REQUIREMENT >>
Copy out each line below in which the string "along" appears.

** LISTED ENTRIES follows **

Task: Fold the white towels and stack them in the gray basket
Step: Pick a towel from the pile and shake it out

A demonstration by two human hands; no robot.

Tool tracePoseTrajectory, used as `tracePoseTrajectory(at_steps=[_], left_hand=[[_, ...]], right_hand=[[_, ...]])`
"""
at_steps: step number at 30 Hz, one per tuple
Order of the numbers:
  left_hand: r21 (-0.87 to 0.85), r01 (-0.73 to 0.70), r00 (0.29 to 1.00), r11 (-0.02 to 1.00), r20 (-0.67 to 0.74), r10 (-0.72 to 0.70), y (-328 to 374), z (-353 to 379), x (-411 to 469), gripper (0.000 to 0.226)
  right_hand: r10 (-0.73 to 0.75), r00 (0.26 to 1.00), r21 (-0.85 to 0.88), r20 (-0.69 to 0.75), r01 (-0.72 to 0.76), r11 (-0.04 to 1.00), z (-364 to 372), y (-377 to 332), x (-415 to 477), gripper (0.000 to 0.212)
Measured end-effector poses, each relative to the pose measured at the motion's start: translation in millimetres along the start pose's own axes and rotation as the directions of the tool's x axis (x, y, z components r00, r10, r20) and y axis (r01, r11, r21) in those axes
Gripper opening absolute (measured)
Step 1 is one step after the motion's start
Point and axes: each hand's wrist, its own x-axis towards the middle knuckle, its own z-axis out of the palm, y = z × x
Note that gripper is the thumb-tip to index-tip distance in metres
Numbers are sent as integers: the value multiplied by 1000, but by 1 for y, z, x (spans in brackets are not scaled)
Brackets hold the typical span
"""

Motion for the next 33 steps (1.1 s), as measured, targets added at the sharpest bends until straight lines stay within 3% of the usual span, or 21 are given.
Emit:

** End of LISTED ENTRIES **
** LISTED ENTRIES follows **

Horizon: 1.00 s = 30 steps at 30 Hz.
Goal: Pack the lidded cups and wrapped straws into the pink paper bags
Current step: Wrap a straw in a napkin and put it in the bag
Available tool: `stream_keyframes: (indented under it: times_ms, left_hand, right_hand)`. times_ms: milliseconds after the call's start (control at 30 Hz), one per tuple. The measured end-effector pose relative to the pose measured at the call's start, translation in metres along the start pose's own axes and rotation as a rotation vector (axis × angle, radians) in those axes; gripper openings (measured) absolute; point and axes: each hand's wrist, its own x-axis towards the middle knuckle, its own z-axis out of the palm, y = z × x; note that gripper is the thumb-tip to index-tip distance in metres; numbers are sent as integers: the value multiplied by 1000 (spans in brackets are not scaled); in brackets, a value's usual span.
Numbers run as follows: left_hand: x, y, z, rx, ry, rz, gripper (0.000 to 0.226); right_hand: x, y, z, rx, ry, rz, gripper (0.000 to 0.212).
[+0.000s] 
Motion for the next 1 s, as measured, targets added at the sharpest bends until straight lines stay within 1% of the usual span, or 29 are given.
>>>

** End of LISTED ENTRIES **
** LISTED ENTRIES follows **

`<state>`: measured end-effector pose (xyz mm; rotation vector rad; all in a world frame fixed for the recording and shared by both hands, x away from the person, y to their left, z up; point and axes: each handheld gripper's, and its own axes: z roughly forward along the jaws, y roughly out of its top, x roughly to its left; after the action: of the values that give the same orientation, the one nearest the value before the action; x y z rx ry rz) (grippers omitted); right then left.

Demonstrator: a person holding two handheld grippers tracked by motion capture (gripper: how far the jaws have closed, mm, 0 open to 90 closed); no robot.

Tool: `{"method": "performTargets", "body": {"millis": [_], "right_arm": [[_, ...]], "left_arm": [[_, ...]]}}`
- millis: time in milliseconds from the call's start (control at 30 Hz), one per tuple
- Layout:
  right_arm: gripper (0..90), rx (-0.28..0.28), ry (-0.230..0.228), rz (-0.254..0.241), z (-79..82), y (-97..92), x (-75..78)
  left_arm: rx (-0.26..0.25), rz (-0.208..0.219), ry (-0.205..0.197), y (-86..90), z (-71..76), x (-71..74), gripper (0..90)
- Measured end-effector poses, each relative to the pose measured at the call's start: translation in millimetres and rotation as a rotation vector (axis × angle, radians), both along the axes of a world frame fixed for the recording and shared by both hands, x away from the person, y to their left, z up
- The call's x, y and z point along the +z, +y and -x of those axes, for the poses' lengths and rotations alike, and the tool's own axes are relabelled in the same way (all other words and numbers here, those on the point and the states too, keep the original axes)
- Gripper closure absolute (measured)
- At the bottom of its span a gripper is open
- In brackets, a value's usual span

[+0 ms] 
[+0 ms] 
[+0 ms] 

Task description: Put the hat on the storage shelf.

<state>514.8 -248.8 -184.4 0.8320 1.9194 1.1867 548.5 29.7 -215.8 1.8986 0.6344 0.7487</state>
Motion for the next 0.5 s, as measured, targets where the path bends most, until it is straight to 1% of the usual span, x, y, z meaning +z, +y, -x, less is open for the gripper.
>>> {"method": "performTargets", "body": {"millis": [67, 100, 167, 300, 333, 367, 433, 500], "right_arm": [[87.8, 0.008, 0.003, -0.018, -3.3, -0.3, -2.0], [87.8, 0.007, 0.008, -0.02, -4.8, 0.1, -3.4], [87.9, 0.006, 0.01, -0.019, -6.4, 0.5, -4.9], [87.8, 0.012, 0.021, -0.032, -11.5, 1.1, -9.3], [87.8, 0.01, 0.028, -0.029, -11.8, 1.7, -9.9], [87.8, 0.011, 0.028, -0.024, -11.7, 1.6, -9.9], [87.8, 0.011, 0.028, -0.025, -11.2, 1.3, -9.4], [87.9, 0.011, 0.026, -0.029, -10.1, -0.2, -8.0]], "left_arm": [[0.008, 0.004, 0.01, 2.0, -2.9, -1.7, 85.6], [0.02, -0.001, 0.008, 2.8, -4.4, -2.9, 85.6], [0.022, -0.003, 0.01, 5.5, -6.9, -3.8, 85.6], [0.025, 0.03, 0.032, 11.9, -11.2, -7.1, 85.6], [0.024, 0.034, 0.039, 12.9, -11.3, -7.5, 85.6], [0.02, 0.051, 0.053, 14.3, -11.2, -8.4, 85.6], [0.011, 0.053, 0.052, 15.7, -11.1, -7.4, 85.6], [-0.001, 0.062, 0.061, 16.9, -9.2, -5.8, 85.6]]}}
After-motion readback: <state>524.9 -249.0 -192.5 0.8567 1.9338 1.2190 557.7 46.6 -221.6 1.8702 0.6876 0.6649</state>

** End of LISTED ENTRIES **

YOUR RESPONSE >>
Measured end-effector poses, each relative to the pose measured at the motion's start: translation in millimetres along the start pose's own axes and rotation as the directions of the tool's x axis (x, y, z components r00, r10, r20) and y axis (r01, r11, r21) in those axes
Available tool: `stream_keyframes: (indented under it: times_ms, left_hand, right_hand)`. times_ms: milliseconds after the call's start (control at 30 Hz), one per tuple. The measured end-effector pose relative to the pose measured at the call's start, translation in metres along the start pose's own axes and rotation as a rotation vector (axis × angle, radians) in those axes; gripper openings (measured) absolute; point and axes: each hand's wrist, its own x-axis towards the middle knuckle, its own z-axis out of the palm, y = z × x; note that gripper is the thumb-tip to index-tip distance in metres; numbers are sent as integers: the value multiplied by 1000 (spans in brackets are not scaled); in brackets, a value's usual span.
`<state>`: measured end-effector pose (xyz mm; rotation vector rad; all in a world frame fixed for the recording and shared by both hands, x away from the person, y to their left, z up; point and axes: each handheld gripper's, and its own axes: z roughly forward along the jaws, y roughly out of its top, x roughly to its left; after the action: of the values that give the same orientation, the one nearest the value before the action; x y z rx ry rz) (grippers omitted); right then left.
- Measured end-effector poses, each relative to the pose measured at the call's start: translation in millimetres and rotation as a rotation vector (axis × angle, radians), both along the axes of a world frame fixed for the recording and shared by both hands, x away from the person, y to their left, z up
- The call's x, y and z point along the +z, +y and -x of those axes, for the poses' lengths and rotations alike, and the tool's own axes are relabelled in the same way (all other words and numbers here, those on the point and the states too, keep the original axes)

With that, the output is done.